Introduction to the Dex language

Dex is a functional, statically typed language for array processing. Here we introduce the language in a tutorial format. We assume reading familiarity with functional programming in the Haskell/ML style and numerical programming in the NumPy/MATLAB style. This is a literate program with outputs generated mechanically. You can follow along in the REPL, dex repl, or, on Linux, in the live notebook: dex web examples/tutorial.dx. See the README for installation instructions.

Expression syntax

We can evaluate and print expressions with :p

:p (1. + 2.) * 3.
9.0

We can write let bindings as x = <expr>; <expr>. Bindings can be separated with a line break or a semicolon.

:p x = 1. -- let binding y = (z = 2.; z + 1.) -- let binding of a nested let expression -- -- pretend empty line (double newline separates top-level decls) x + y -- body of let expression
4.0

We also have lambda, tuple construction and (tuple) pattern-matching (destructuring):

:p (x, y) = (1., 2.) -- let binding (with pattern-matching), tuple construction f = lam z. x + z * y -- let binding of a lambda function f 1. + f 2. -- body of let expression
8.0

We use white space for function application (we write f x y instead of f(x, y)). To see how subexpressions are grouped, it can be helpful to pretty-print the internal AST using :parse. For example, we see that function application associates to the left and binds more tightly than infix operators.

:parse f 1 2 3
(((f 1) 2) 3)
:parse f 1 + g 2
(%fadd((f 1), (g 2)))

To reduce parentheses, we sometimes use $ for function application. $ binds very loosely:

:parse f $ x + y
(f (%fadd(x, y)))
:parse f (x + y)
(f (%fadd(x, y)))

We can combine a let binding with a lambda expression, writing f = lam x. <expr> as f x = <expr>. This is just syntactic sugar. These three expression all parse to exactly the same thing:

:parse f x y = 1; f 2 3
(f = (lam x . (lam y . 1)); ((f 2) 3))
:parse f = lam x y. 1; f 2 3
(f = (lam x . (lam y . 1)); ((f 2) 3))
:parse f = lam x. lam y. 1; f 2 3
(f = (lam x . (lam y . 1)); ((f 2) 3))

Types

Why did we write 1. + 2. instead of just 1 + 2? Let's try that:

:p 1 + 2
Type error: Expected: Real Actual: Int In: 1 :p 1 + 2 ^^

The problem is that 1 is an integer whereas + operates on reals. (Note that Haskell overloads + and literals using typeclasses. We could do the same, but we're keeping it simple for now.) We can query the type of an expression with :t.

:t 1
Int
:t 1.
Real
:t lam x y. x + y
(Real -> (Real -> Real))

The type system is completely static. As a consequence, type errors appear at a function's call site rather than in its implementation.

:p f x = x + x f 1
Type error: Expected: Real Actual: Int In: 1 f 1 ^

The expressions we've seen so far have been implicitly typed. There have been no type annotations at all. The Dex compiler fills in the types using very standard Hindley-Milner-style type inference. The result of this process, is an explicitly typed IR, similar to System F, in which all binders are annotated. We can look at the explicitly typed IR with :typed:

:typed f x = x * x z = 2.0 f z
(f::(Real -> Real) = (lam x::Real . (%fmul(x, x))); (z::Real = 2.0; (f z)))

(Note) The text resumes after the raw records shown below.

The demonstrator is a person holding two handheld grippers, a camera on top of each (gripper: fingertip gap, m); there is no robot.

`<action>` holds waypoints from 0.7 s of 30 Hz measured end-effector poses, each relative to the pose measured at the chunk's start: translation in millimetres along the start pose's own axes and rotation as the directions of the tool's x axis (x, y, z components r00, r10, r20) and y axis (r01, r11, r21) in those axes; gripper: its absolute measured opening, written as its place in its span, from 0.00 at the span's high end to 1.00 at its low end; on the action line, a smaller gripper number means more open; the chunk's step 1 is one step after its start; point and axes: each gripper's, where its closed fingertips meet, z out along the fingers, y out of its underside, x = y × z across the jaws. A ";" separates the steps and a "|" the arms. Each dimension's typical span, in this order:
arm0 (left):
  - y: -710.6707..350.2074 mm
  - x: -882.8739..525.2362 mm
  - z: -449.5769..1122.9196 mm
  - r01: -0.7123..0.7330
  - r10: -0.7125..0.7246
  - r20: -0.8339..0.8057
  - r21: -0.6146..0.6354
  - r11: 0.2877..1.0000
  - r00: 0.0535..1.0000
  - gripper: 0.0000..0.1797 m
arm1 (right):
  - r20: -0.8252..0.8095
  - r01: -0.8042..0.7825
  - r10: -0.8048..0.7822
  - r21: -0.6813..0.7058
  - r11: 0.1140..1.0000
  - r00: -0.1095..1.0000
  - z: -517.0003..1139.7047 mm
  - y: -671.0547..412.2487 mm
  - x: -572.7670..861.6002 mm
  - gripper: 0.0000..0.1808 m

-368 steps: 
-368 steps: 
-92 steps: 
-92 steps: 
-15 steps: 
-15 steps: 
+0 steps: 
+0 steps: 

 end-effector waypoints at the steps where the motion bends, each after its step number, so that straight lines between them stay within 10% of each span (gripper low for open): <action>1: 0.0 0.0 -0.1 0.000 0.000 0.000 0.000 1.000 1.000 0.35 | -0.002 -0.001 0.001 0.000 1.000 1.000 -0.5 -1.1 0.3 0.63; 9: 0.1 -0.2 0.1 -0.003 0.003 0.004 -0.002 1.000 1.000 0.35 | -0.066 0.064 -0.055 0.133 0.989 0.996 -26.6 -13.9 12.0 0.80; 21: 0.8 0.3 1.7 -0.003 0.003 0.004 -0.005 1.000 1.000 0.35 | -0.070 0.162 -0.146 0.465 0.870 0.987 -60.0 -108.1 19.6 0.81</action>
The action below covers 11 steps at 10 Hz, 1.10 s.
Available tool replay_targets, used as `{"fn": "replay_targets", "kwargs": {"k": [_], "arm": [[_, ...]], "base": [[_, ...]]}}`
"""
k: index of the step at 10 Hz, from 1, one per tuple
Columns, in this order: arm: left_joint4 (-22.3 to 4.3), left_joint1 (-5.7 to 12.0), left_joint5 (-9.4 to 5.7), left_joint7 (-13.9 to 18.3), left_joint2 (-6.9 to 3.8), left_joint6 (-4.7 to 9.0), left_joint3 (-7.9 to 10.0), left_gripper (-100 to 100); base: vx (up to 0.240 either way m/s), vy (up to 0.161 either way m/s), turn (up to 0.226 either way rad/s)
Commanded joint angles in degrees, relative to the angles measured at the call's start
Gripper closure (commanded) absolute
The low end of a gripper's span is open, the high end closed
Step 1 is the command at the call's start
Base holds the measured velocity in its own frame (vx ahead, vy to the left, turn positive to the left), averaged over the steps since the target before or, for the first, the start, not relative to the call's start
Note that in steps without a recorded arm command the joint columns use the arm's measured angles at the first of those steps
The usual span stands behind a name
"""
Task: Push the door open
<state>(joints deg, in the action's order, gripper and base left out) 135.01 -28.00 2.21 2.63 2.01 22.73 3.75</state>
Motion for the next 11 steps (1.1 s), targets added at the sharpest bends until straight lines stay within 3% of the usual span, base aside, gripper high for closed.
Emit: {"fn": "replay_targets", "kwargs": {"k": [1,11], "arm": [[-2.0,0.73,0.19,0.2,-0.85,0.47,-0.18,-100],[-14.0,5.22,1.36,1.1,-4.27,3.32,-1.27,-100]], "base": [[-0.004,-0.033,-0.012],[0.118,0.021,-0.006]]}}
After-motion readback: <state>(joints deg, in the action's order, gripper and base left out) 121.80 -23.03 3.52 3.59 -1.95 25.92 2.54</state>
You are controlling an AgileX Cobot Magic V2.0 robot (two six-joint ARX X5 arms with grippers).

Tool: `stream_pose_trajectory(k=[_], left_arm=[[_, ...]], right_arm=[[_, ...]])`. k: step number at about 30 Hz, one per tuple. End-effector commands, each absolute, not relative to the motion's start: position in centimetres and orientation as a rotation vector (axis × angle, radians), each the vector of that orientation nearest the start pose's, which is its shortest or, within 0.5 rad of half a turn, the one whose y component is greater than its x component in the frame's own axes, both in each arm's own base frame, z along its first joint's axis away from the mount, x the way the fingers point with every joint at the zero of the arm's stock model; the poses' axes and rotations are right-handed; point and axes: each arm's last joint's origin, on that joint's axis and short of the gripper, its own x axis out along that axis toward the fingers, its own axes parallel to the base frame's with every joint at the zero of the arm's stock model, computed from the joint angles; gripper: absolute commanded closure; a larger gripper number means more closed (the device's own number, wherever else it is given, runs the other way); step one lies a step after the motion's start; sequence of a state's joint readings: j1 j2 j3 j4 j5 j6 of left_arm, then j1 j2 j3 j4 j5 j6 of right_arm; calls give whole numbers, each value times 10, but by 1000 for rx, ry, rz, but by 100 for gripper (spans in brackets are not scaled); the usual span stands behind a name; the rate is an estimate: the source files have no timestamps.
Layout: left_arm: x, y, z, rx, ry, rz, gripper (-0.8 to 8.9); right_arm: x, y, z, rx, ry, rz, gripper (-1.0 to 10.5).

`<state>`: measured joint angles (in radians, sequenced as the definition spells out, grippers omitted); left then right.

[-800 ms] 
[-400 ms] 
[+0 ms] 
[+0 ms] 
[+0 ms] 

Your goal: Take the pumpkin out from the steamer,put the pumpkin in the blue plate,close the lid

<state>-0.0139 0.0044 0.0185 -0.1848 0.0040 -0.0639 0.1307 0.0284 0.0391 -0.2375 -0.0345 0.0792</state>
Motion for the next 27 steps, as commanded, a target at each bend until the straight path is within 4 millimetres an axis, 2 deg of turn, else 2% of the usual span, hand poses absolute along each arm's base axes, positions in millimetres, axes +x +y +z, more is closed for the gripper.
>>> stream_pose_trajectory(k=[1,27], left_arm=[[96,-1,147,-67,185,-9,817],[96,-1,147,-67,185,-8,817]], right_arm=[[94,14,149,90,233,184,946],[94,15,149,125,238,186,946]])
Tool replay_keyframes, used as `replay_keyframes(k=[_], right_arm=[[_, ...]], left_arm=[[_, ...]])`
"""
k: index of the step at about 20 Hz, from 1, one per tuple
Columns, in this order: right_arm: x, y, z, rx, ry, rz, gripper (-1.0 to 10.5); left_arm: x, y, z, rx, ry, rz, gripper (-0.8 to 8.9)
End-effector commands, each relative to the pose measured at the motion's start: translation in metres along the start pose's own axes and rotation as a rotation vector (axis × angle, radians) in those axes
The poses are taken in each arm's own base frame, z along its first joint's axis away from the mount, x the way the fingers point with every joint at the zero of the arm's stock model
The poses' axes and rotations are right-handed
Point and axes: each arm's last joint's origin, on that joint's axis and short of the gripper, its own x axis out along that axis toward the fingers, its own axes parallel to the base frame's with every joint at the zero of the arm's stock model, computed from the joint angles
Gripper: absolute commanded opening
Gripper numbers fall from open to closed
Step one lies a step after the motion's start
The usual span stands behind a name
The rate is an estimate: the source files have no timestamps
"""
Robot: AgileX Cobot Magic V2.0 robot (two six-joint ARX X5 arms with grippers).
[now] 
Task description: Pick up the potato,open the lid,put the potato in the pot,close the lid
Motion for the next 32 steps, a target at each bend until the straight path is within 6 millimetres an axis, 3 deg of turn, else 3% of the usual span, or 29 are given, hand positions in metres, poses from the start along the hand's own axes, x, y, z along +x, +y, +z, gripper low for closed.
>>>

We can also add some explicit annotations if we like. Type inference then becomes type checking.

:typed f :: Real -> Real f x::Real = x * x z::Real = 2.0 f z
(f::(Real -> Real) = (lam x::Real . (%fmul(x, x))); (z::Real = 2.0; (f z)))

Polymorphism and let generalization

Unusually for Hindley-Milner-style languages, user-supplied type annotation are mandatory for let-bound polymorphic expressions. That is, we don't do let generalization. For example, although we can write this:

:typed (lam x. x) 1
((lam x::Int . x) 1)

It's an error to write this:

:typed myid x = x myid 1
Type error:Ambiguous type variables: [?_3] (myid::(?_3 -> ?_3), (lam x::?_3 . x))

Instead, we have to give the type explicitly:

:typed myid :: a -> a myid x = x -- myid 1
(myid :: A a. (a -> a) myid = (lam x::a . x); (myid @Int 1))

The motivation for this choice is a bit subtle. It's related to the reasons for Haskell's ("dreaded") monomorphism restriction: automatic let generalization can lead to surprising runtime work duplication in the presence of polymorphism that's not purely parametric. We'll say more about it later, when we discuss index sets as types.

In the explicitly typed IR, polymorphism is represented by functions which take types as arguments. Explicit types are supplied at call sites, as in myid @Int 1 above. This type application is available (but optional) in the source language too.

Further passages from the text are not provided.